Growing up in Metro Manila, part of my Catholic school upbringing was being required to donate to underprivileged communities a few times a year. To get this requirement out of the way, I would donate the usual items I could easily grab from the grocery store. But  after listening to Dana Marlowe speak at a reproductive rights fair at NYU,  I realized that bras and menstrual hygiene products were just as essential as toothpaste and canned goods.

I told Dana I wanted to do something for the women at home. A few weeks after, the I Support the Girls team sent over a box of 250 new bras and maxi pads for me take and deliver to women in the Philippines. My father connected me to a colleague of his that worked with the Correctional Institution for Women in Mandaluyong City, Metro Manila, who was more than happy to accept this donation. My sisters, Isabelle and Roxanne, helped me count and organize the donations. My friend, Trysh, dropped off the donations with me and will be continuing this work while I am back in the U.S.

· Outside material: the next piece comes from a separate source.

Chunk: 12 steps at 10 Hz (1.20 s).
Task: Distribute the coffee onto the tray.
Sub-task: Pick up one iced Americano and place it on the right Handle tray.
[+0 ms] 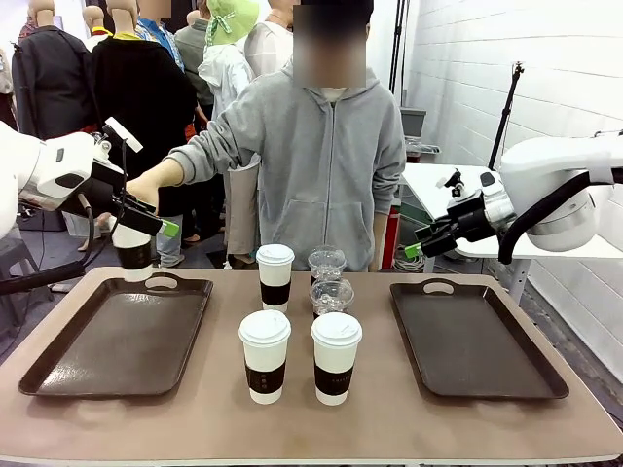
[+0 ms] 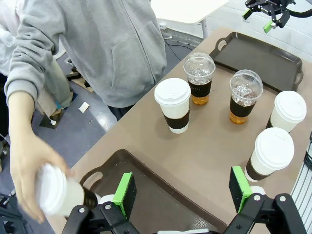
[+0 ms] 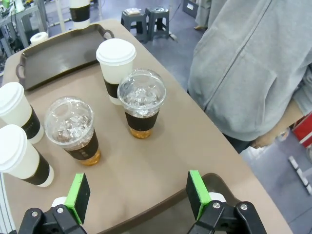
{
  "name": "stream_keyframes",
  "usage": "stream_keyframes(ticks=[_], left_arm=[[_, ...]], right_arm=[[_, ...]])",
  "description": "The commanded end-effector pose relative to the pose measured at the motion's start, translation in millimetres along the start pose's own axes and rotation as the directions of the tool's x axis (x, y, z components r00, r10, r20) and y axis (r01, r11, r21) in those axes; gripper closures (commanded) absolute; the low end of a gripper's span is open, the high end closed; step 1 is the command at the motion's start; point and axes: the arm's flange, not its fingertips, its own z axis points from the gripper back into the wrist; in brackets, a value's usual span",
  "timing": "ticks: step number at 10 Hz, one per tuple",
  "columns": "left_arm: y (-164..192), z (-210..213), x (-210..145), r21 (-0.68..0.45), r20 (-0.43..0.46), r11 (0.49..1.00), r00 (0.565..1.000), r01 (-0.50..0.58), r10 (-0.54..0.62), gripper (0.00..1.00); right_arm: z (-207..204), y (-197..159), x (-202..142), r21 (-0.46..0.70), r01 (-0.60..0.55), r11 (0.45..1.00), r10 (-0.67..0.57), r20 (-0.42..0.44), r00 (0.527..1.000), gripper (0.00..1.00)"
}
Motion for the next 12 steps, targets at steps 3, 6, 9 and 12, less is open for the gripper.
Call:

The Correctional Institution for Women first opened in 1929 as a women’s wing at the Old Bilibid Prison before relocating to a larger property in 1931. The prison provides the women with various projects and skill building activities, such as a bakeshop, a computer literacy program and a crafts room. It houses approximately 2,500 inmates, but only has the capacity for 1,500. Officer Capanang, who works at the prison, said they could use all the help they could get. It was bittersweet to know that there were not enough products to give to every single woman in the prison. Even so, the smiles on the faces of the inmates that saw the Support the Girls donation box gave me the most joy I could have asked for this summer.

Denise recently received her undergraduate degree from New York University in Media, Culture, and Communication. She has two years of experience in online and print publishing, accomplished over 110 hours of mentorship work, and produced two short documentaries in Spanish and English. Denise is from Metro Manila, the Philippines.